Salvador Hernández Hernández, Portavoz Municipal del GIAL
En las pasadas fiestas patronales se celebró en Carboneras la ya tradicional cena de hermandad que reúne a las personas mayores de nuestro pueblo. Nuestro ínclito alcalde, Cristóbal Fernández (PSOE), como nos tiene acostumbrados, no desaprovechó tal circunstancia para practicar demagogia política y demostrar sus malas artes. Cierto es que para ello lo mismo le da una boda, un funeral, que una cena de mayores.
Nuestro singular alcalde, sincero a carta cabal como es conocido por todo el pueblo y sobre todo por los Juzgados de la provincia, tuvo el Gran Acierto de dirigir una carta a los asistentes a esta cena. En dicha misiva habla de “sentido y sencillo homenaje, de la importancia de los mayores para el progreso y el crecimiento del pueblo, de que siempre estará con los homenajeados, etc, etc…”

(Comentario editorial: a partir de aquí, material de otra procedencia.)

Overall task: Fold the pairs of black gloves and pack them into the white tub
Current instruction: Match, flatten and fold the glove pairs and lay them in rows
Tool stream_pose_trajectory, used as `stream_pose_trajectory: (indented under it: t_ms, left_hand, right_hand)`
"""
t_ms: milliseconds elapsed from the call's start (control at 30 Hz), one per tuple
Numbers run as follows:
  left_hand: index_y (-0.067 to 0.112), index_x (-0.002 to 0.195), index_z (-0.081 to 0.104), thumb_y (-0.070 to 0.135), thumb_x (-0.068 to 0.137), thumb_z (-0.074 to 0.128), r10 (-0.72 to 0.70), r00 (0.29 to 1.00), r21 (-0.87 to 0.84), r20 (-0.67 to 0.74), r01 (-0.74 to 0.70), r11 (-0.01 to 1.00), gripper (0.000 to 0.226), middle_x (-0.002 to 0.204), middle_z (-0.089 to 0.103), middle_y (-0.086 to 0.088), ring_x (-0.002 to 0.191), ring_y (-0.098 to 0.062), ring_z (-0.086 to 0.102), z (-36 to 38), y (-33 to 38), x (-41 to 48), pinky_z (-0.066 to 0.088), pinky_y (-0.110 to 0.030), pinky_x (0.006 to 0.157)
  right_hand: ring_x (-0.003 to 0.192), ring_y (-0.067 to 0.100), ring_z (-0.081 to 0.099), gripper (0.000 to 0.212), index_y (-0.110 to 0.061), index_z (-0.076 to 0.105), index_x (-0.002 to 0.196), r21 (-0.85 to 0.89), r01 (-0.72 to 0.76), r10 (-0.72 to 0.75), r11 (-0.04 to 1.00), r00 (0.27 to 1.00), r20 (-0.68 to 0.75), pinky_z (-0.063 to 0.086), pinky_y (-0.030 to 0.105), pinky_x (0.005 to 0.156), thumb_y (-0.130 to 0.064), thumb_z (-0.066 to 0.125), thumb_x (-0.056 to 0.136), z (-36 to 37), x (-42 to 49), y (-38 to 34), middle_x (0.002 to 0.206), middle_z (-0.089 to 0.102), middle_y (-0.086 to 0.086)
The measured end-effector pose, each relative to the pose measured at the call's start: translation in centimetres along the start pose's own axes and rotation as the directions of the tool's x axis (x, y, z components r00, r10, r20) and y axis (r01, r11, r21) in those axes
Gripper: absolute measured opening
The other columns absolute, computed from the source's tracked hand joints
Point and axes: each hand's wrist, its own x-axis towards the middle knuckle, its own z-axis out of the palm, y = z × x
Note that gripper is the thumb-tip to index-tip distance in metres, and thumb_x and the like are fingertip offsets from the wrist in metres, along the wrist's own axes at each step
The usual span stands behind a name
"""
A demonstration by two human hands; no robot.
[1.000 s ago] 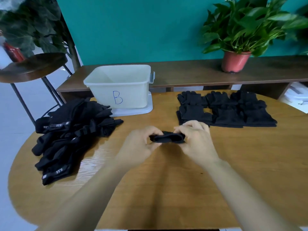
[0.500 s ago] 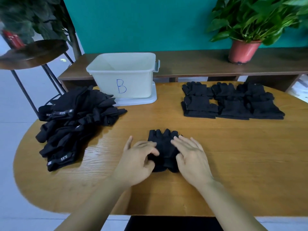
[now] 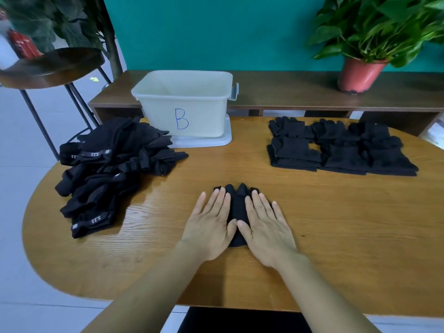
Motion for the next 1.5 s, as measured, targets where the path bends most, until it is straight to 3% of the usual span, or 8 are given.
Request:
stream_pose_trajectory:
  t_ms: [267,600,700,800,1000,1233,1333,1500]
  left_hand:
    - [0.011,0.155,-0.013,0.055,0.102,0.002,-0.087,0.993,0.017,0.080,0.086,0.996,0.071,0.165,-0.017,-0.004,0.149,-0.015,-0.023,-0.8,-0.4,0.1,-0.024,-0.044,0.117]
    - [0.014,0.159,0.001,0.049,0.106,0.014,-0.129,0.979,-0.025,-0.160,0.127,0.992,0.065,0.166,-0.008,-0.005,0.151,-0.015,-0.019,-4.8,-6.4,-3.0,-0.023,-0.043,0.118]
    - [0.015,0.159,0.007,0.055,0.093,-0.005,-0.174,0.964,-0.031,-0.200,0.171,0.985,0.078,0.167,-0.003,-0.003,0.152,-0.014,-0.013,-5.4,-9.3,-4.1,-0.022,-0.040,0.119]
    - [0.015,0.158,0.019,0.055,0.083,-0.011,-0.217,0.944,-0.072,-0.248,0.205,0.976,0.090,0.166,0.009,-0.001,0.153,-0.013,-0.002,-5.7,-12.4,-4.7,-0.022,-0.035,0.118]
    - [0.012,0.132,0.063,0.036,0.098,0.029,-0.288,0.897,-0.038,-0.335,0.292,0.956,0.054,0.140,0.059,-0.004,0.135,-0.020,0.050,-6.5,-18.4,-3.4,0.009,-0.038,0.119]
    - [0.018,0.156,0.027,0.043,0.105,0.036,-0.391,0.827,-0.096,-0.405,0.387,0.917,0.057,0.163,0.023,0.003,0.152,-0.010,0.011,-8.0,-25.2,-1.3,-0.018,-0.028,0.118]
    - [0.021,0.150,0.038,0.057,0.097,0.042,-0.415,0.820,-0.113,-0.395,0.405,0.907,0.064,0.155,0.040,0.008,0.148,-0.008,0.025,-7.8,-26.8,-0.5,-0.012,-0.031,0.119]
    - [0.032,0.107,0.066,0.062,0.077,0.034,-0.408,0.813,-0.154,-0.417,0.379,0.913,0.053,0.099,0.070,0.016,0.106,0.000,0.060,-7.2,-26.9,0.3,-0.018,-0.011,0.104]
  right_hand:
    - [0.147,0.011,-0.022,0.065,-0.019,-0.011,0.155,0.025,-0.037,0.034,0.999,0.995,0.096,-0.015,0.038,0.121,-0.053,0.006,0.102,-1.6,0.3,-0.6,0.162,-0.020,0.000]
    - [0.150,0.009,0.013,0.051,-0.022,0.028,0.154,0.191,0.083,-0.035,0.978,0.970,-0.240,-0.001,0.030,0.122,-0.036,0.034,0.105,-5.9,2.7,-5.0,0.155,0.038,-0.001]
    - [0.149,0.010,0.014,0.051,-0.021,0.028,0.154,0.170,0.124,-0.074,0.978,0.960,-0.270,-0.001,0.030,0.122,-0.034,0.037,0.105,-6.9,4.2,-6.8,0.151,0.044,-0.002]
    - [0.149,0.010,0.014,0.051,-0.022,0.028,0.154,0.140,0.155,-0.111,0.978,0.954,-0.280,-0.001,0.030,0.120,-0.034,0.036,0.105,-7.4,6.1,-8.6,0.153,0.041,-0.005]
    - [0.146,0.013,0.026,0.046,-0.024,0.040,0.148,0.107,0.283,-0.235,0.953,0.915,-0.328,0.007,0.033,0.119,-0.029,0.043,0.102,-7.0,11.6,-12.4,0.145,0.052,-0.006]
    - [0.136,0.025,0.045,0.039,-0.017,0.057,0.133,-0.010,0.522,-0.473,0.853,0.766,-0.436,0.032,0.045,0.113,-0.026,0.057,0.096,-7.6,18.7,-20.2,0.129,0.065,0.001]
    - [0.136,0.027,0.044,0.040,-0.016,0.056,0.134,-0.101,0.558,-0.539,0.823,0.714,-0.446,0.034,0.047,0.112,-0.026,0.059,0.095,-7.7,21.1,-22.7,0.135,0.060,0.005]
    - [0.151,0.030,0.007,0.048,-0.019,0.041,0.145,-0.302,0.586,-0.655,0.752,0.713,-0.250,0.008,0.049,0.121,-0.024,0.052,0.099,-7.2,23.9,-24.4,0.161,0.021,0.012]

A las bonitas frases que ilustran su carta de invitación nuestro alcalde siente siempre la necesidad de añadir algo más a su discurso y es, entonces, cuando se lanza como un poseso a descalificar y criticar a quienes como nosotros ejercemos oposición. A nuestro singular primer edil el discurso se le queda hueco, sin sentido, si no se sirve de alguien a quien calumniar. Es como si sintiera que no es él si no se empapa de un lenguaje soez y de mal gusto.
Nos dedica entonces varias perlas cultivadas, nunca empleadas hasta ahora en su selecto lenguaje.
Nos llama falsos y mentirosos, adjetivos becquerianos y sensuales, propio de persona amante de la Poesía Romántica. Sostiene además que hay personas a las que no nos importan las personas mayores y que queremos prescindir del merecido homenaje que se realiza a los mayores. Mira y señala siempre a la leal oposición. Termina diciendo que mientras él y su equipo de concejales estén en el gobierno mantendrá esta celebración.
Tengo que agradecer a los mayores que desde el día en que se celebró la cena de hermandad me han parado para comentarme y ponerme al tanto del bochornoso estilo del señor alcalde. Algunos, incluso, nos han facilitado las cartas para que leamos tan sustanciosa y arcaica misiva.
Sirvan estas líneas para levantar la voz de quienes sintieron vergüenza ajena y fueron testigos de los modos, formas y estilo empleados por el alcalde en un acto de estas características, alzándose a los altares y denostando a la oposición por su forma de hacer política.
A día de hoy todavía no nos han resuelto las dudas y denuncias públicas que planteamos en su día en relación a los 50.000 euros empleados en el pago de comidas y cenas que tuvieron como escenario el mismo establecimiento hostelero en el que volvió a celebrarse la cena de hermandad de mayores. No han aclarado nada.
Es un hecho incuestionable que la convivencia se cultiva respetando a los demás. Se ve que aún no lo ha asimilado nuestro respetado escritor de improperios. Nada nuevo nos aporta. Más bien nos reafirma en la creencia de que su discurso está agotado, es antiguo y se le está pasando el arroz.
Su misiva y discurso dedicado a la oposición no es más que otro intento por tapar y ocultar su mala gestión, el derroche y el descontrol al que están sometidas las arcas municipales. La verdad puede intentar eclipsarla, pero no la extingue. Si acaso la refuerza, pues si bien es cierto que había personas que no tenían conocimiento de los desmanes en las comidas del equipo de gobierno, con dicha carta inciden en la curiosidad de quienes ignoraban este descontrol.
A pesar de sus intentos, nuestro singular alcalde ha de saber que seguiremos desarrollando nuestro trabajo con dedicación y empeño en beneficio de Carboneras y su gente. Mal que le pese a nuestro alcalde y sienta tambalear el pedestal en que se encuentra, GIAL seguirá en su labor de oposición a la gestión municipal.